Use str_q.sh to quantify transcript usage (requires 3 GB, 14h). Inputs: bams, gtf.
With bsn12, version str_q8.
First runs Stringtie -eB and saves the results of individual samples in intermediates/231208_str_q_outs/quantifications.
Then calls R/summarize_stringtie_q_output.R which compiles matrices of coverage, FPKM, TPM, and saves them in .../summaries.
In particular, saves the TPMs also in a long format, as .../t_exp.tsv, for use with Shiny app. The SLURM log should give the scp command to transfer this file (see repo isoforms_compare).
Finally, calls ~/.utilities/prepDE.py3, provided by Stringtie authors, to save .../summaries/gene_count_matrix.csv and transcripts_count_matrix.csv for other downstream uses (such as R/drimseq_load_data and R/drimseq_test). Note: 231208 had to change to the Python 3 version on McCleary.
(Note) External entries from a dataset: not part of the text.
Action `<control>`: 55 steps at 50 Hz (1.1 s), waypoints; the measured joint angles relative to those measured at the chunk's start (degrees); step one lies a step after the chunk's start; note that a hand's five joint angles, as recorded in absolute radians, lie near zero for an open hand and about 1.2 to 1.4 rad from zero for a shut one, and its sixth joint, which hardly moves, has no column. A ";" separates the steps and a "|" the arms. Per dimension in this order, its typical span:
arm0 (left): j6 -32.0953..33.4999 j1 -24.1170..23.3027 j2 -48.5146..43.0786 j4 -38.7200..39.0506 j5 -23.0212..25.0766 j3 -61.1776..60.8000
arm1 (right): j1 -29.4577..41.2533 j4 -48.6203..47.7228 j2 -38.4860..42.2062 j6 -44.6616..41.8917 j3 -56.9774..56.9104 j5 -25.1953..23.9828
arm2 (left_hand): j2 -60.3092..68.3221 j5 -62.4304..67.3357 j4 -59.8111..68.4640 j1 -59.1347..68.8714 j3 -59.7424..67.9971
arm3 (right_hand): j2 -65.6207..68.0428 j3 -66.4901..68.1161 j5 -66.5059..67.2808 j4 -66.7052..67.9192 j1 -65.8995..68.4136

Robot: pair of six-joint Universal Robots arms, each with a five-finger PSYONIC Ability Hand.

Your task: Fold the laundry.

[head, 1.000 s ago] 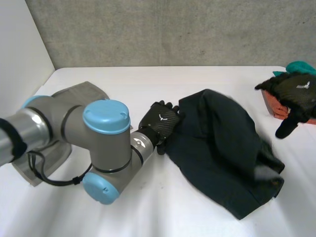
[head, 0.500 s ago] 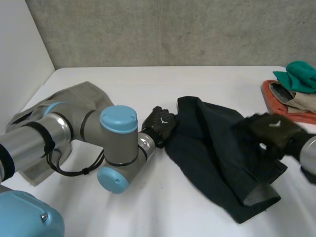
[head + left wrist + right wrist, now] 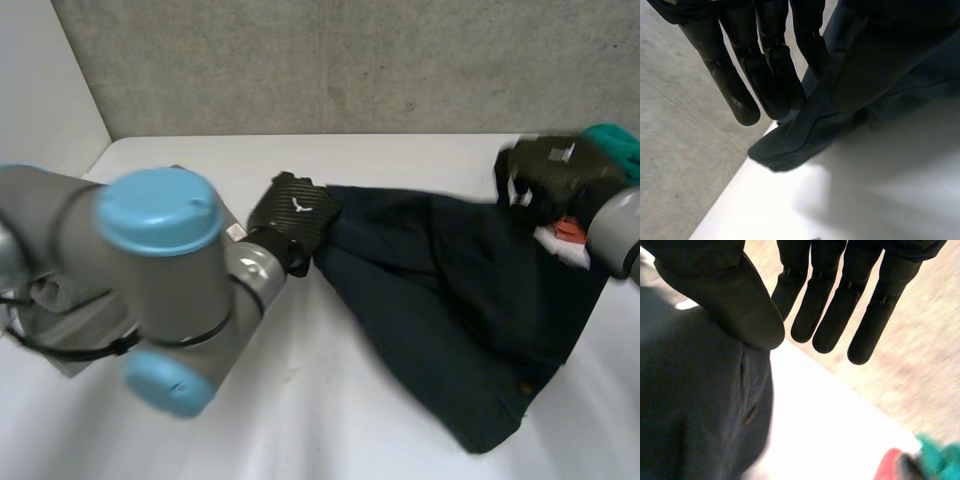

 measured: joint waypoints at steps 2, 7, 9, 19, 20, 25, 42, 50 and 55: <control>-0.83 -0.26 4.56 -0.04 -0.30 -3.87 | -0.08 -0.20 0.05 0.76 -2.65 0.45 | 0.06 0.00 0.00 0.00 0.06 | 0.00 0.00 0.05 0.00 0.23; -3.34 -1.58 15.04 0.11 -0.49 -13.96 | -0.11 -2.20 6.52 2.94 -12.73 2.34 | 0.20 0.00 0.01 0.00 0.30 | 0.00 0.13 0.30 0.05 0.94; -4.18 -2.35 17.55 0.28 -0.49 -17.28 | 0.00 -3.74 11.01 3.19 -16.80 4.14 | 0.20 0.00 0.02 0.00 0.30 | 0.00 0.27 0.31 0.05 0.94; -5.64 -4.56 19.22 0.71 -1.52 -23.97 | 3.14 -6.77 25.84 -0.80 -25.84 14.42 | 0.20 0.00 0.03 0.00 0.30 | -45.34 -44.67 -45.81 -44.88 -42.12; -5.64 -4.54 19.06 0.75 -1.76 -23.88 | 3.56 -6.18 25.55 -1.20 -25.32 14.70 | 0.20 0.00 0.03 0.00 0.30 | -49.54 -49.44 -49.98 -49.19 -46.33; -5.59 -4.12 18.55 1.46 -2.84 -22.45 | 5.67 -0.29 20.02 -2.83 -19.06 15.26 | 0.20 0.01 0.03 0.00 0.30 | -54.75 -55.49 -55.17 -55.73 -50.48; -5.23 -2.02 8.58 5.60 -3.61 -7.76 | 9.35 15.31 -8.95 10.78 16.10 14.17 | 0.20 0.01 0.04 0.00 0.31 | -54.75 -55.49 -55.17 -55.73 -50.48; -5.34 -2.12 4.63 5.41 -4.30 -4.20 | 17.30 7.29 -2.40 11.68 23.19 15.16 | 0.20 0.00 0.04 0.00 0.31 | -48.25 -48.76 -48.38 -49.24 -44.58; -5.42 -2.27 4.51 5.16 -4.93 -4.39 | 18.75 3.26 2.36 12.12 22.76 16.65 | 0.20 0.00 0.04 0.00 0.31 | -13.56 -14.66 -16.10 -15.34 -14.43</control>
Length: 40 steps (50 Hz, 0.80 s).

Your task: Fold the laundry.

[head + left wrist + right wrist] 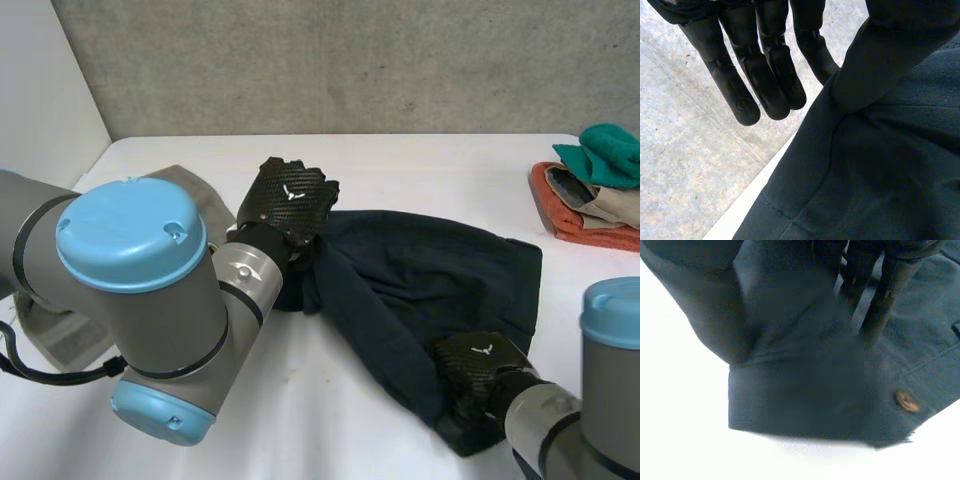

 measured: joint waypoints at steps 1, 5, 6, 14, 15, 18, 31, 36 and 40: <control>0.00 -0.05 0.13 -0.07 -0.11 -0.17 | -0.01 -0.47 0.36 -0.04 -0.45 0.19 | 0.00 0.00 0.00 0.00 0.00 | 4.10 4.07 4.82 4.15 3.03; 0.02 -0.33 2.56 -1.28 -0.92 -1.74 | -0.43 -1.78 -1.43 -1.57 -4.49 0.59 | 0.00 0.00 0.00 0.00 0.00 | 13.59 14.65 15.55 14.87 14.03; 0.01 -0.39 3.49 -1.82 -1.11 -2.15 | -0.57 -1.62 -2.62 -2.32 -5.62 0.58 | 0.00 0.00 0.00 0.00 0.00 | 13.59 14.72 15.66 14.91 14.12; -0.89 -1.05 16.58 -10.77 -2.22 -5.32 | -3.70 8.20 -13.63 -16.25 -19.73 -2.19 | 0.00 0.00 0.01 0.00 0.00 | 13.59 14.83 15.72 15.29 14.12; -1.29 -1.20 18.89 -12.19 -2.28 -5.54 | -4.29 9.92 -14.22 -17.81 -21.71 -2.79 | 0.00 0.00 0.01 0.00 0.01 | 13.59 14.86 15.72 15.29 14.12; -2.38 -1.59 24.29 -15.28 -2.31 -5.83 | -6.12 15.30 -15.33 -21.46 -28.41 -4.89 | 0.00 0.00 0.08 0.00 0.01 | 13.59 14.93 15.72 15.29 14.12; -4.17 -2.01 31.20 -18.73 -2.26 -4.49 | -8.89 25.49 -11.91 -23.91 -43.61 -12.12 | 0.00 0.00 0.21 0.00 0.02 | 13.59 14.93 15.72 15.30 14.12; -4.08 -1.72 22.39 -18.13 -2.14 -4.62 | -9.28 25.45 -4.01 -24.31 -42.55 -15.17 | 0.00 0.24 0.21 0.00 0.02 | 13.59 14.93 15.72 15.40 14.13; -3.80 -0.45 13.17 -15.60 -1.94 -2.69 | -9.35 24.34 3.81 -25.50 -42.34 -15.75 | 0.00 0.24 0.22 0.00 0.04 | 13.59 14.93 15.73 15.51 14.13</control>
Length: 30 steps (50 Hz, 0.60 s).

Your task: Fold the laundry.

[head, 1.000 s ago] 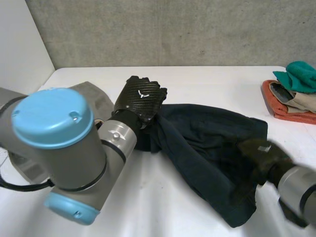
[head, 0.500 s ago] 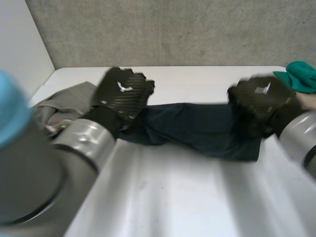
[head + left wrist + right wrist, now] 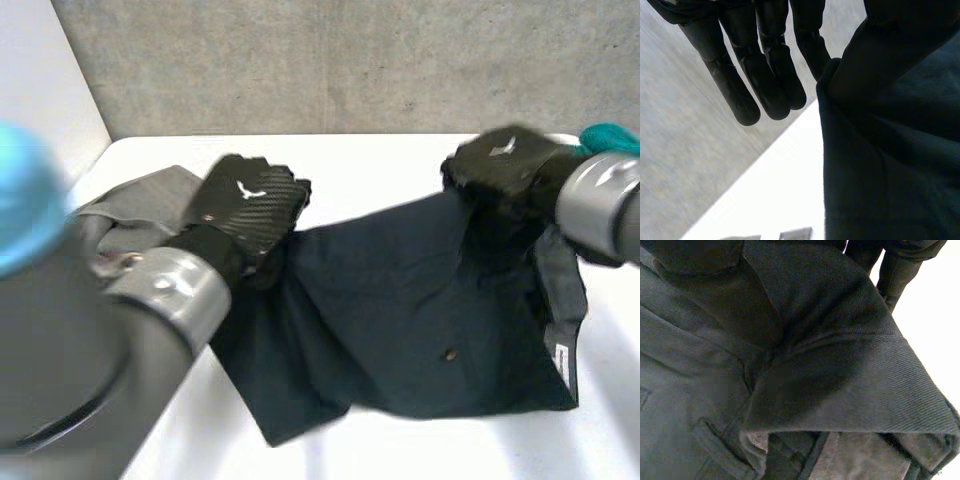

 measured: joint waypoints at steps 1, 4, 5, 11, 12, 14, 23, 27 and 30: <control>0.14 0.53 -2.09 1.06 0.04 1.06 | 0.02 -0.66 1.90 -0.24 -0.47 0.08 | 0.00 0.00 0.00 0.00 0.01 | 0.00 0.00 0.00 0.01 0.00; 0.88 2.65 -8.40 5.14 0.21 6.06 | 0.24 -4.03 6.94 -0.56 -3.44 1.13 | 0.00 0.00 0.00 0.00 0.02 | 0.00 0.03 0.00 0.03 0.00; 1.29 3.46 -10.40 6.75 0.28 8.43 | 0.35 -5.82 8.61 -0.51 -5.10 1.85 | 0.00 0.00 0.00 0.00 0.02 | 0.00 0.03 0.00 0.04 0.00; 5.57 5.73 -16.32 14.83 0.44 24.12 | 0.72 -20.92 12.42 2.15 -14.52 7.20 | 0.04 0.00 0.01 0.00 0.05 | 0.49 0.19 0.00 0.10 0.00; 7.12 5.96 -17.01 17.18 0.40 28.81 | 0.71 -26.98 12.28 3.60 -16.67 8.67 | 0.05 0.00 0.01 0.00 0.05 | 0.49 0.20 0.00 0.11 0.00; 8.69 6.05 -17.38 19.87 0.24 33.64 | 0.70 -34.09 11.54 5.49 -18.48 9.93 | 0.05 0.00 0.02 0.00 0.06 | 0.49 0.20 0.00 0.11 0.00; 10.36 3.62 -13.54 21.93 -2.64 35.14 | 0.26 -40.29 8.10 9.63 -19.85 6.62 | 0.05 0.02 0.02 0.00 0.06 | 0.49 0.21 0.24 0.11 0.00; 9.73 1.81 -10.73 19.66 -3.68 26.64 | -0.44 -30.23 7.90 9.17 -19.80 4.23 | 0.05 0.06 0.02 0.00 0.06 | 0.49 0.22 0.24 0.12 0.00; 8.76 0.84 -9.13 18.65 -4.03 19.01 | -1.19 -20.55 8.27 7.62 -19.30 2.84 | 0.05 0.06 0.02 0.00 0.07 | 0.49 0.22 0.25 0.12 0.00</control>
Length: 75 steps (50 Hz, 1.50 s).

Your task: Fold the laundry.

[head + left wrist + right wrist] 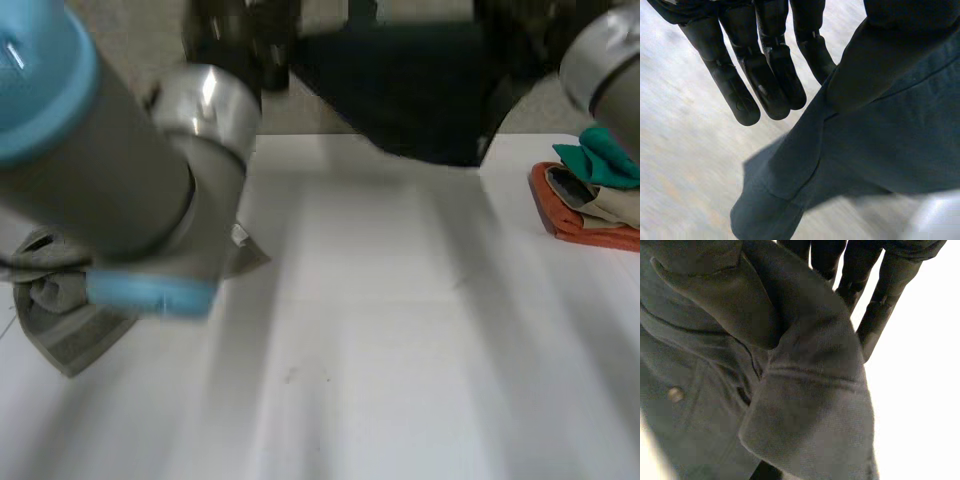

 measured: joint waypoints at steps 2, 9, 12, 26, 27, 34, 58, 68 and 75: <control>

For other project, run StringTie with -A option (to create a gene_abundance.tab file for each sample), then use summarize_gene_abundance.R to gather the gene TPM from all samples and save as gene_TPMs.tsv.
No definitive approach at this point, see R/drimseq_load_data to load and pre-filter, saving the object intermediates/2023-03-30_drimseq_fitdms.qs, that can be loaded in R/drimseq_test to perform DTU.
Older versions used gtf augmented with novel transcripts (ref_gtf="intermediates/2022-03-22_str_sc_n/220322_novel_filt_sorted.gtf")
str_sc_n: novel isoforms using mix of short and long reads
str_n: novel isoforms only with short reads (to compare with str_sc_n)
str_n_scOnly: novel isoforms only with long reads (to compare with str_sc_n)
Older versions needed to prepare bam files with prep_alignments.sh (and save them in scratch60).